Why State graphs and transitions in Agentic AI? - Purpose & Use Cases
Imagine trying to track every possible step a robot can take in a maze by writing down each move on paper.
You have to remember where it started, where it can go next, and what happens after each step.
This quickly becomes confusing and messy as the maze grows.
Manually listing all possible moves and outcomes is slow and easy to mess up.

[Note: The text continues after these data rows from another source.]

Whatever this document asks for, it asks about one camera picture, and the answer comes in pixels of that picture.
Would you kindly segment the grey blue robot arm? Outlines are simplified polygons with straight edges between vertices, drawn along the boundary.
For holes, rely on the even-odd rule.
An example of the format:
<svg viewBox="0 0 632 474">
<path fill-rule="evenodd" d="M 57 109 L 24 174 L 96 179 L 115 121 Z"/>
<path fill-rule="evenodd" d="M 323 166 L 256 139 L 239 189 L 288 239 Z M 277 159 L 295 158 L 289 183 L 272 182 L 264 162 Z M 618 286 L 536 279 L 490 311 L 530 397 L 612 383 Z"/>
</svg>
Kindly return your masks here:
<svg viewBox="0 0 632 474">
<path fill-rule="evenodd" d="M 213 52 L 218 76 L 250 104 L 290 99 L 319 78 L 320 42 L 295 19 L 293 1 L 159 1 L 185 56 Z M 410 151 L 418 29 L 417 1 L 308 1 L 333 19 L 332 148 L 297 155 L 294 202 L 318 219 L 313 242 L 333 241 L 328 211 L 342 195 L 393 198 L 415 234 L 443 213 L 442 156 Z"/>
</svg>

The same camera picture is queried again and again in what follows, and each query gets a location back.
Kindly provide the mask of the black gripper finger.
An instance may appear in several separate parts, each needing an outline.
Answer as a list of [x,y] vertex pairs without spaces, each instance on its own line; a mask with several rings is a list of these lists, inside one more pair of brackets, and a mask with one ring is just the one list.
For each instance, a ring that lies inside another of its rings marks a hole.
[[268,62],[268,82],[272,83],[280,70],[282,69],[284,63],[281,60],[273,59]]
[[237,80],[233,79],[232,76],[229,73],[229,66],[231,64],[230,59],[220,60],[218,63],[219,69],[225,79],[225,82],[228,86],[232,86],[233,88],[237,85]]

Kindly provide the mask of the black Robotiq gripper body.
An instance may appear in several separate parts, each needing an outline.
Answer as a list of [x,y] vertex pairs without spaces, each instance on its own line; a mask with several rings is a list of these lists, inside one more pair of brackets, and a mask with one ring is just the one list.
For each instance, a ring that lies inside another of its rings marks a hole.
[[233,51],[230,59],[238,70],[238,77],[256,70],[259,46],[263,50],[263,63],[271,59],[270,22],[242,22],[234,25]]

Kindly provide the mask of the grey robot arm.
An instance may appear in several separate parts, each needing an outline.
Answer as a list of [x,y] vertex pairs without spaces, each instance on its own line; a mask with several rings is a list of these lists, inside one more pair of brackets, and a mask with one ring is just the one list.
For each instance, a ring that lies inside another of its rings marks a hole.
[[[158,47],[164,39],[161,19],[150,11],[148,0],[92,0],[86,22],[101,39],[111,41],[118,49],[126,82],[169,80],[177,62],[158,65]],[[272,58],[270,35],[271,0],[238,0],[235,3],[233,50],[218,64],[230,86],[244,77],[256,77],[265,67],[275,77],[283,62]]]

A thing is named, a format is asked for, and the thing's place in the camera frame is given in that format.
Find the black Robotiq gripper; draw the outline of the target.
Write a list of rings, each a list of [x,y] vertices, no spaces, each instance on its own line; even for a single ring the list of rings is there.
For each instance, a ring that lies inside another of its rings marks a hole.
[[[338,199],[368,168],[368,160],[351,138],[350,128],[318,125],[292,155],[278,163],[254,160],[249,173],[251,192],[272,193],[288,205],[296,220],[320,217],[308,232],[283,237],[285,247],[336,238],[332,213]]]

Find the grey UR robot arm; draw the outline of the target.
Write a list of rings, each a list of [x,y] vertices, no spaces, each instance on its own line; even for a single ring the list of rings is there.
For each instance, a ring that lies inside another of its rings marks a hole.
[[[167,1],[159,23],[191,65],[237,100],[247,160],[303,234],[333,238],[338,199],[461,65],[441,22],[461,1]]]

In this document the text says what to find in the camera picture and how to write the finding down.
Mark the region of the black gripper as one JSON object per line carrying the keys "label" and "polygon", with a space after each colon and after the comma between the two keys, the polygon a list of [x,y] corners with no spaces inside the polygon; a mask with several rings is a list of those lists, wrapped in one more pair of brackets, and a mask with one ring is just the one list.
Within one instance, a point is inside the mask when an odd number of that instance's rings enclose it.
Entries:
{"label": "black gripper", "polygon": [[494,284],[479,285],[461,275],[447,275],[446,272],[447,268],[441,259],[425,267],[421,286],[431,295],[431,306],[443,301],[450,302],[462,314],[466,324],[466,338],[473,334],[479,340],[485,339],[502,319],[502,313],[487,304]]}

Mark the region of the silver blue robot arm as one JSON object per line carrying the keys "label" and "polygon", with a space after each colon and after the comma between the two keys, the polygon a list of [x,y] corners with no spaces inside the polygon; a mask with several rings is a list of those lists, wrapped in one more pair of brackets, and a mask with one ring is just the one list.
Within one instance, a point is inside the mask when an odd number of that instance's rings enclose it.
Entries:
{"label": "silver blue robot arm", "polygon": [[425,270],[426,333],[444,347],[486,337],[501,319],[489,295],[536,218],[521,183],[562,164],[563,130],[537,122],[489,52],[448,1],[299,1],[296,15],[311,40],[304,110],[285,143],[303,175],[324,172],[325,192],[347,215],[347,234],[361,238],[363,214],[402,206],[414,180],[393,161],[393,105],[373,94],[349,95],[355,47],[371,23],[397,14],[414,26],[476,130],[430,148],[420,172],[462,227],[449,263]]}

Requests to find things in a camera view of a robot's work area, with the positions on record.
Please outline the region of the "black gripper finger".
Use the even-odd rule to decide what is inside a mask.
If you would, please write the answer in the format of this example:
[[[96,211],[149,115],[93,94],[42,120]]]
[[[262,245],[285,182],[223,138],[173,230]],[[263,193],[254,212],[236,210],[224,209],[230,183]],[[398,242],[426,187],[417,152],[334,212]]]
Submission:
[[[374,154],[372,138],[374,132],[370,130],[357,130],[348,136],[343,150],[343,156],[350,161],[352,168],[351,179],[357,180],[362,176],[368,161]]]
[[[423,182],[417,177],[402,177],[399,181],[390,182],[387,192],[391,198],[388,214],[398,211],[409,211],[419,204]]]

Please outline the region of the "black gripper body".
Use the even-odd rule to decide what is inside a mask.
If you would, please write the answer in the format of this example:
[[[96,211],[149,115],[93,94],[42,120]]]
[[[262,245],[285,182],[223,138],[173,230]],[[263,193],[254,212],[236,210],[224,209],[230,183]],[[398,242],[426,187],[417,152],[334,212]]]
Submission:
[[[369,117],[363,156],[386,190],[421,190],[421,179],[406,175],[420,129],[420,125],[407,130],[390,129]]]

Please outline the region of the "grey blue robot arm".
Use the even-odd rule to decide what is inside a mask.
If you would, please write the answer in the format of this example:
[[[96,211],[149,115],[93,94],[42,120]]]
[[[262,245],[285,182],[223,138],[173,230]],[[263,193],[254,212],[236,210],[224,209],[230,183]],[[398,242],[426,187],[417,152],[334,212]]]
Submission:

You might forget a step or lose track of where the robot can go next.
This makes it hard to predict or control the robot's behavior reliably.
State graphs and transitions let us draw a clear map of all possible states and moves.
Each state is a point, and arrows show how to move from one state to another.
This visual and structured approach makes it easy to understand and manage complex behaviors.
if position == 'start': if move == 'forward': position = 'middle' elif move == 'left': position = 'left_path' # ... many more if-else checks
state_graph = {'start': {'forward': 'middle', 'left': 'left_path'}, 'middle': {...}}
position = state_graph[position][move]It enables clear, reliable control and prediction of complex systems by mapping all possible states and transitions.
In video games, state graphs control character actions like walking, jumping, or attacking, making gameplay smooth and predictable.
Manual tracking of states is confusing and error-prone.
State graphs visually map all states and transitions clearly.
This helps control and predict system behavior easily.